The issue regarding the videos needed to be addressed before the court could take on the larger issue of whether a lower court judge properly struck down Prop 8 -- the voter-approved ban on same-sex marriage. That ruling is expected at a later date.
The 2010 trial was the first in federal court to examine whether prohibiting same-sex couples from marrying violates their constitutional rights. The recordings are not expected to reveal new evidence or testimony because the case was open to the public and received significant media coverage.
In its ruling, the 9th Circuit panel cited a promise by the trial judge that the footage would not be seen outside his courtroom. Former Judge Vaughn Walker had staff make the recoredings with the condition that they would only be used to help him reach a verdict.

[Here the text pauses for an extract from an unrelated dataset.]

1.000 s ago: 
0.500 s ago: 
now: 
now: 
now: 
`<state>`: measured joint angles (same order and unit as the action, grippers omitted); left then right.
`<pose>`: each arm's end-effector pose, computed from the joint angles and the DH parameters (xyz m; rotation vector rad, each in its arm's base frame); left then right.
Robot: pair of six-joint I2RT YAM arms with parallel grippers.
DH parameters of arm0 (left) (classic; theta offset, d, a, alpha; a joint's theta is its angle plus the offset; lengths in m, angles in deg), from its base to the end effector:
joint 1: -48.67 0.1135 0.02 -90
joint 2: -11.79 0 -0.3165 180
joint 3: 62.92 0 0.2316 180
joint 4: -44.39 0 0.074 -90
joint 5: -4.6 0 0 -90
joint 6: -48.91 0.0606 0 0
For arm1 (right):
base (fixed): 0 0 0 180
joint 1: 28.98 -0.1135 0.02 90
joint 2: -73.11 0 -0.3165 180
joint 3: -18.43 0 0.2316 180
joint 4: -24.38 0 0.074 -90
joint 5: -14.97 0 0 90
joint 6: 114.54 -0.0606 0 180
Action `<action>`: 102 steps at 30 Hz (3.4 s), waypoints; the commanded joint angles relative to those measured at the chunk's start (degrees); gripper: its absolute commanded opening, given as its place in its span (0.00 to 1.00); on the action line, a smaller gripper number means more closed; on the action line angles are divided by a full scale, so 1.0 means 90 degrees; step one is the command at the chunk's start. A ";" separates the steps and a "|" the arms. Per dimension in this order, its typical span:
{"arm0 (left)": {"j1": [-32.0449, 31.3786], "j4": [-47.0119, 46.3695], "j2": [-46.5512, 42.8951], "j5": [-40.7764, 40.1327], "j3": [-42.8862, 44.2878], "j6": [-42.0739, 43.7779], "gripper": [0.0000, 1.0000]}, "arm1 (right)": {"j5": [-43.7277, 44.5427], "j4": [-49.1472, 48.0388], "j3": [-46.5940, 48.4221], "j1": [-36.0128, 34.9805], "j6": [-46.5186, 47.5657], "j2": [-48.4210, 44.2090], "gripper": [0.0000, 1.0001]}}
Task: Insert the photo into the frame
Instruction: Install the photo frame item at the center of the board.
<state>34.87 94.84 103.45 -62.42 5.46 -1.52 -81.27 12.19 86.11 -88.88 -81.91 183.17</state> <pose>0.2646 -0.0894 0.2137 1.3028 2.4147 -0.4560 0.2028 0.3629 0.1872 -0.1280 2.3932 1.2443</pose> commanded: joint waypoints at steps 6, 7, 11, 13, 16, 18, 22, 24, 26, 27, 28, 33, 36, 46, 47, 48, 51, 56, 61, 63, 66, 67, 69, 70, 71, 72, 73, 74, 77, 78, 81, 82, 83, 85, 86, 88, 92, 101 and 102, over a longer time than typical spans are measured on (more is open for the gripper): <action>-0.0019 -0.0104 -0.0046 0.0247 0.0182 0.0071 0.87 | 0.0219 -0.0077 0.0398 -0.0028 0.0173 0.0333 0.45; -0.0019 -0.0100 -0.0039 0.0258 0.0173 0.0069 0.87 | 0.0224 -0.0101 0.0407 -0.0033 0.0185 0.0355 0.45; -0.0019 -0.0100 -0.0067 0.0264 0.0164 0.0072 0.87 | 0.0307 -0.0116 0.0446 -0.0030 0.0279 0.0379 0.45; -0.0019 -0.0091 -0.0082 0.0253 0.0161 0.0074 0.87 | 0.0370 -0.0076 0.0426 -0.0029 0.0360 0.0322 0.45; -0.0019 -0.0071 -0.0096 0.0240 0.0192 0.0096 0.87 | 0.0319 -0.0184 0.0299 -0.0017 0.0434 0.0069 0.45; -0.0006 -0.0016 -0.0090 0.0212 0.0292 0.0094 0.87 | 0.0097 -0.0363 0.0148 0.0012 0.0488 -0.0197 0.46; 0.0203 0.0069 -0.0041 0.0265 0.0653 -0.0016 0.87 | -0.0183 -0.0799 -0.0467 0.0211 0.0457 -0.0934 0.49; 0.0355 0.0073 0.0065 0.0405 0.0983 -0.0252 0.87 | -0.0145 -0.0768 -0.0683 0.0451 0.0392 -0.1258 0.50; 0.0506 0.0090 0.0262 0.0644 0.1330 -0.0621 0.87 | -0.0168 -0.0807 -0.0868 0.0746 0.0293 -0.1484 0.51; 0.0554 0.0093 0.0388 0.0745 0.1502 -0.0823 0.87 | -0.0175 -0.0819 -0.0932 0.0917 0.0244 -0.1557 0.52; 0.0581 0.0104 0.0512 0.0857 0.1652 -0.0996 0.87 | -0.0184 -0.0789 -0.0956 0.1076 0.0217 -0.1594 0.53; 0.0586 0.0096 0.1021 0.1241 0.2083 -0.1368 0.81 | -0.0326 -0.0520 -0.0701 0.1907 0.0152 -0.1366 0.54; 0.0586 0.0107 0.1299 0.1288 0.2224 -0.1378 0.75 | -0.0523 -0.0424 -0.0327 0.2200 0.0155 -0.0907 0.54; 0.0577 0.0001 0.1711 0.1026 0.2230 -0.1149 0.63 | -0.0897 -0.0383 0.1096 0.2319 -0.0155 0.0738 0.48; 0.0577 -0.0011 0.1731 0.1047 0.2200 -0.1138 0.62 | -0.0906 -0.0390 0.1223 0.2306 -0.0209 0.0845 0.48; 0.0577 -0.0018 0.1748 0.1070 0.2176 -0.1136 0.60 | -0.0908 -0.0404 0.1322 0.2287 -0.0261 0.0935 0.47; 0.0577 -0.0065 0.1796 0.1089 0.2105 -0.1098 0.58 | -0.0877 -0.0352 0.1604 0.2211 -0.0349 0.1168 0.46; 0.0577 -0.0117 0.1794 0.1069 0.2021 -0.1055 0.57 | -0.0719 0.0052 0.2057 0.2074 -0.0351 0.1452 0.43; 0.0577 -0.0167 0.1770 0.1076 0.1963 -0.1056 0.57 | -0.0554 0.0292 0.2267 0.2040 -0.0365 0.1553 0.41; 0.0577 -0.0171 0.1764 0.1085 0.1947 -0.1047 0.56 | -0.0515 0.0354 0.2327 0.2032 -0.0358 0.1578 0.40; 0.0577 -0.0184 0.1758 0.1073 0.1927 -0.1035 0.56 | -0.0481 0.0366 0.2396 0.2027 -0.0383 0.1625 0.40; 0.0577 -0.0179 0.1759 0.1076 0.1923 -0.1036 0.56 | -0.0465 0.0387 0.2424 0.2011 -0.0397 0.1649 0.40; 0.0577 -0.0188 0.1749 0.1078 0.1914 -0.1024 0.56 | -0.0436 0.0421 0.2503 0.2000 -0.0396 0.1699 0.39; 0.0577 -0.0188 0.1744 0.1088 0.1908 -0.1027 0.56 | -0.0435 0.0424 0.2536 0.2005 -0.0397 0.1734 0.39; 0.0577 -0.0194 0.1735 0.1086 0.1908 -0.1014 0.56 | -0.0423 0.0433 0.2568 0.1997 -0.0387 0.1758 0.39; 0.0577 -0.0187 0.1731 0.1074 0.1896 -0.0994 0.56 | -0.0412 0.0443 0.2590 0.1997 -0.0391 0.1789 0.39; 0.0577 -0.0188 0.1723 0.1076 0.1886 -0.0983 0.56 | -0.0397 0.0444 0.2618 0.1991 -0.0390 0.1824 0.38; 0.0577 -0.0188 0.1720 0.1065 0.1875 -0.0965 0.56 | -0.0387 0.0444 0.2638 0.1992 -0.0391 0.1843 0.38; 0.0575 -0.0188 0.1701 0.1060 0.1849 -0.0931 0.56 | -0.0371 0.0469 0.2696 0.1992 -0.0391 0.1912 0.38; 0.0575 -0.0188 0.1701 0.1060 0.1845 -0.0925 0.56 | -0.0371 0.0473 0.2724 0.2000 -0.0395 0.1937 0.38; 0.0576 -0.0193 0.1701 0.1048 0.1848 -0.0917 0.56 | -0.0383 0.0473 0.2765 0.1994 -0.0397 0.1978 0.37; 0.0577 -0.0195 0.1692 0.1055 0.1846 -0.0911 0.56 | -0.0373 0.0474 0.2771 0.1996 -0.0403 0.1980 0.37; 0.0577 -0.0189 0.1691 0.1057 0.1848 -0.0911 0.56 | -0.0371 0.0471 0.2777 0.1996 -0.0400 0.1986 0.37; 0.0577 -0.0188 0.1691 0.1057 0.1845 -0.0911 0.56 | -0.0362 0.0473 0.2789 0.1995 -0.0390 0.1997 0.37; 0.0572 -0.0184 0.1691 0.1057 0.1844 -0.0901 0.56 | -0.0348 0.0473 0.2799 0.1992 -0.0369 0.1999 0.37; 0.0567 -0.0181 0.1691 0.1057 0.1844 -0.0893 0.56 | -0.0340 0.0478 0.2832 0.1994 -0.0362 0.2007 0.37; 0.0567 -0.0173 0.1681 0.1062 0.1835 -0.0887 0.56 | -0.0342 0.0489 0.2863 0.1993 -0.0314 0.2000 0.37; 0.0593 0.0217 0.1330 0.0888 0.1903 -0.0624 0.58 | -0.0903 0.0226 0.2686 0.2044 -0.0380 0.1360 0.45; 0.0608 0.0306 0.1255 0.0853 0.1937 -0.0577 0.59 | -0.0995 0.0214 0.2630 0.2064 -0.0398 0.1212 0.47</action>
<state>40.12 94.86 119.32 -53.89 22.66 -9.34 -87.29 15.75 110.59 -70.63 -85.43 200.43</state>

Media organizations and lawyers for the two couples who successfully sued to overturn Proposition 8 in Walker's court petitioned to have the recordings made public. Walker's successor as the chief U.S. district judge in Northern California, James Ware, agreed in September and planned to unseal the videos, but the 9th Circuit halted the process when Proposition 8 supporters appealed Ware's decision.
Same-sex marriage rights advocates have indicated they want to use the recordings to address political arguments used by opponents of same-sex marriage.
The National Center for Lesbian Rights released a statement, calling Thursday's ruling "extremely disappointing.:
"The court's decision to keep the people from seeing this public record of one of the most important trials in American history is extremely disappointing," said NCLR Executive Director Kate Kendell. "As those lucky enough to have watched the trial saw, the defenders of Prop 8 were unable to offer a shred of evidence to support it, while the plaintiffs presented a mountain of compelling reasons to strike down this unjust and damaging law. The public deserves the same chance to see the facts for themselves."
The announcement will come a day after the Washington Senate passed a bill legalizing same-sex marriage. A final vote is expected is expected in the House.
Opponents have until June 6 to turn in petition signatures. The measure's passage would make Washington the seventh state to recognize same-sex marriage.